Please repeat, from the entries that follow, the lines from the one containing "(246, 98): 2.12" through the one containing "(87, 21): 6.84" exactly, adding nothing.

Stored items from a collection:

===

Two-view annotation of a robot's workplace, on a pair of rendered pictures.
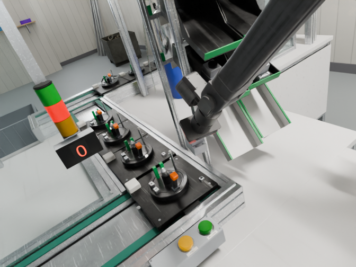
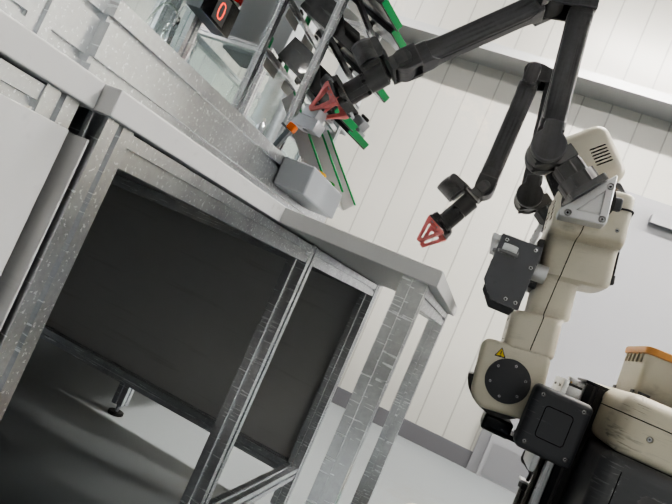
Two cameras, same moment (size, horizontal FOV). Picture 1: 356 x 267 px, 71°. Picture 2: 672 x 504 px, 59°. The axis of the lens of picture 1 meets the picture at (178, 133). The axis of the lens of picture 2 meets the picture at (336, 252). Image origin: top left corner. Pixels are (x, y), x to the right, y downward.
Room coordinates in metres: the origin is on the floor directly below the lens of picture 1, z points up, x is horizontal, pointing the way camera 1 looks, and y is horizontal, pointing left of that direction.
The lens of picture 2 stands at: (-0.51, 0.90, 0.76)
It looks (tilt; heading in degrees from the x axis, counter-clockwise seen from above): 3 degrees up; 313
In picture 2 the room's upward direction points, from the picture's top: 24 degrees clockwise
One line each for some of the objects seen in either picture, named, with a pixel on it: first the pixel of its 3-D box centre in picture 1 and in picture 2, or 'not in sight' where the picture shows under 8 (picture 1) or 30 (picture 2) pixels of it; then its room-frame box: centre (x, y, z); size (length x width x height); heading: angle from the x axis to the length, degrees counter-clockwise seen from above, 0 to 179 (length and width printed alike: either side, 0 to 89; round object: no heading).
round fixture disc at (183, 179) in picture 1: (168, 183); not in sight; (0.65, 0.08, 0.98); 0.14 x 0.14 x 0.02
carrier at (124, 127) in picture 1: (114, 129); not in sight; (1.10, 0.30, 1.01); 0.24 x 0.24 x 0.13; 25
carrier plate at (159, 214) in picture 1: (169, 187); not in sight; (0.65, 0.08, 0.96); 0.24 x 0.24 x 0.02; 25
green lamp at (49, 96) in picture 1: (47, 94); not in sight; (0.68, 0.30, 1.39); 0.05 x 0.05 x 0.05
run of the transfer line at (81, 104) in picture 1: (167, 65); not in sight; (2.18, -0.09, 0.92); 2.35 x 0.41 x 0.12; 115
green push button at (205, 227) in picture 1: (205, 228); not in sight; (0.45, 0.00, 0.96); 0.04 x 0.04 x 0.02
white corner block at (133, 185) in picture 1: (133, 187); not in sight; (0.70, 0.21, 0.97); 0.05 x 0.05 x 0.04; 25
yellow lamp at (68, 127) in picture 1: (65, 125); not in sight; (0.68, 0.30, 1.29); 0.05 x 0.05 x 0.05
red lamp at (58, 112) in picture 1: (57, 110); not in sight; (0.68, 0.30, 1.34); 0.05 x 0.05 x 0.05
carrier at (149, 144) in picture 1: (134, 148); not in sight; (0.88, 0.19, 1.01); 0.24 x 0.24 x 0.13; 25
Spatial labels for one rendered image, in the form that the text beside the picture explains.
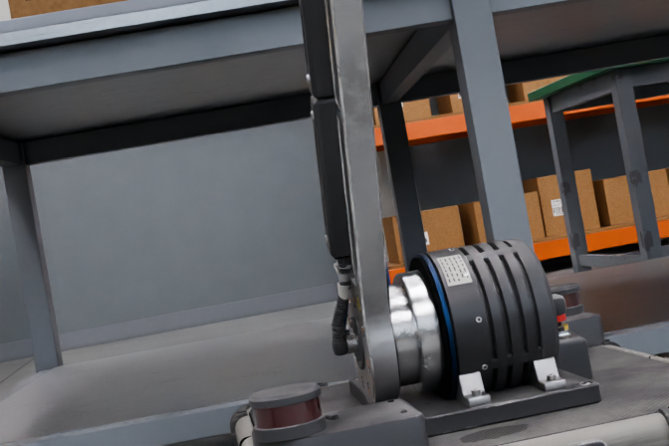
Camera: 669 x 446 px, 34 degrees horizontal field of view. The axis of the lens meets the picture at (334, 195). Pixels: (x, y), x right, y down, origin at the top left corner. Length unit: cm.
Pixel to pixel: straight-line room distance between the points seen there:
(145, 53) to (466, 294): 75
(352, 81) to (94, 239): 543
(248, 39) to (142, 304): 478
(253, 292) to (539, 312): 529
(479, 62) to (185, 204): 478
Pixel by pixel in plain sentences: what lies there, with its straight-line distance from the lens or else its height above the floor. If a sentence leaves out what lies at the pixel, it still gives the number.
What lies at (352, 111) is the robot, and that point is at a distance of 106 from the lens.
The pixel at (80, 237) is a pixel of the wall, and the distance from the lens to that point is 644.
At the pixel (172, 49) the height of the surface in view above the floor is 77.
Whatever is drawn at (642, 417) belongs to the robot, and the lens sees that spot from 110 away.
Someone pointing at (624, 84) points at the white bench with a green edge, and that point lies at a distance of 342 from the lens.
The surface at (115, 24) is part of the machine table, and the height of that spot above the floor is 82.
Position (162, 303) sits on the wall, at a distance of 642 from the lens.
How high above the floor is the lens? 47
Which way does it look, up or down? 1 degrees up
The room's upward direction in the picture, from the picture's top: 10 degrees counter-clockwise
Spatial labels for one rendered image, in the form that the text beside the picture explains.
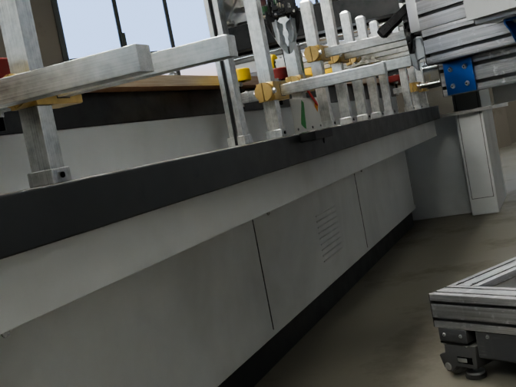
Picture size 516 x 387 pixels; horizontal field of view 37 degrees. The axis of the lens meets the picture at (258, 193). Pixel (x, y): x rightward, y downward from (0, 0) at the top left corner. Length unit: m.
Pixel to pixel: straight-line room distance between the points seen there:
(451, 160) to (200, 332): 3.20
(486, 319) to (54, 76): 1.35
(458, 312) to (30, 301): 1.20
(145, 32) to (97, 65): 6.23
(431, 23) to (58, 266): 1.23
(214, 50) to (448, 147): 3.92
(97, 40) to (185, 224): 5.39
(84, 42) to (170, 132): 4.86
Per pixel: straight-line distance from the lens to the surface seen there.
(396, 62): 2.26
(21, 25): 1.18
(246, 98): 2.12
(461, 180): 4.92
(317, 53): 2.50
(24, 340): 1.41
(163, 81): 1.84
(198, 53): 1.07
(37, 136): 1.16
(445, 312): 2.03
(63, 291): 1.17
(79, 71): 0.87
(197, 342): 1.94
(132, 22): 7.04
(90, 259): 1.24
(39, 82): 0.90
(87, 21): 6.84
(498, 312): 1.93
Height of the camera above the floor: 0.71
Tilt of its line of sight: 4 degrees down
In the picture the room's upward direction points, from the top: 11 degrees counter-clockwise
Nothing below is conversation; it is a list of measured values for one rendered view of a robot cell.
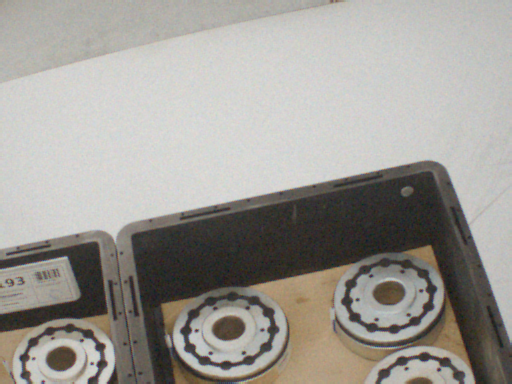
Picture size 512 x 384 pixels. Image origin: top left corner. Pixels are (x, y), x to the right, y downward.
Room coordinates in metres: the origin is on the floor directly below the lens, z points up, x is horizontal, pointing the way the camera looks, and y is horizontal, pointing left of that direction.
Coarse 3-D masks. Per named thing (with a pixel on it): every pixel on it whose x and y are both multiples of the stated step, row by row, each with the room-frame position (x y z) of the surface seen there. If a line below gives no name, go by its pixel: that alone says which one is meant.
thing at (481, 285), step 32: (288, 192) 0.71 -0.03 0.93; (320, 192) 0.71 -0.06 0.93; (448, 192) 0.68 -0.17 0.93; (128, 224) 0.71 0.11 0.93; (160, 224) 0.70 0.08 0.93; (192, 224) 0.70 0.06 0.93; (128, 256) 0.67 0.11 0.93; (480, 256) 0.60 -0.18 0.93; (128, 288) 0.63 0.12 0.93; (480, 288) 0.57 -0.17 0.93; (128, 320) 0.60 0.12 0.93
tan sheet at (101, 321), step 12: (96, 324) 0.68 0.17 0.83; (108, 324) 0.68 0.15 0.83; (0, 336) 0.68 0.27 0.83; (12, 336) 0.68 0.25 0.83; (24, 336) 0.68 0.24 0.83; (108, 336) 0.66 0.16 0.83; (0, 348) 0.67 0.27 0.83; (12, 348) 0.66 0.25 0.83; (0, 360) 0.65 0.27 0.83; (0, 372) 0.64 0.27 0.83
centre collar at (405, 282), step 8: (384, 272) 0.66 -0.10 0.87; (392, 272) 0.65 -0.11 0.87; (376, 280) 0.65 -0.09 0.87; (384, 280) 0.65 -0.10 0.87; (392, 280) 0.65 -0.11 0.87; (400, 280) 0.64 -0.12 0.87; (408, 280) 0.64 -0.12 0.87; (368, 288) 0.64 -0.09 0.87; (376, 288) 0.64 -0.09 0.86; (408, 288) 0.63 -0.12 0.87; (368, 296) 0.63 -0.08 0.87; (408, 296) 0.62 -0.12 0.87; (368, 304) 0.62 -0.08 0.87; (376, 304) 0.62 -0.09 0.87; (400, 304) 0.62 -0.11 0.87; (408, 304) 0.61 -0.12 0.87; (376, 312) 0.61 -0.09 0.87; (384, 312) 0.61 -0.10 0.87; (392, 312) 0.61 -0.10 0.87; (400, 312) 0.61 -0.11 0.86
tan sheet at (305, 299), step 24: (432, 264) 0.68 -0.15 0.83; (264, 288) 0.69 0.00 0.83; (288, 288) 0.69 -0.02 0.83; (312, 288) 0.68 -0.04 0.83; (168, 312) 0.68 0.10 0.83; (288, 312) 0.66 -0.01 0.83; (312, 312) 0.65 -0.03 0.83; (312, 336) 0.63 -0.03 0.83; (336, 336) 0.62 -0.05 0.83; (456, 336) 0.59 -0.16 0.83; (312, 360) 0.60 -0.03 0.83; (336, 360) 0.59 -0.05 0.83; (360, 360) 0.59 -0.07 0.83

===

Solution for this problem:
(246, 98): 2.12
(461, 180): 4.92
(317, 53): 2.50
(24, 340): 1.41
(163, 81): 1.84
(198, 53): 1.07
(37, 136): 1.16
(445, 312): 2.03
(63, 291): 1.17
(79, 71): 0.87
(197, 342): 1.94
(132, 22): 7.04
(90, 259): 1.24
(39, 82): 0.90
(87, 21): 6.84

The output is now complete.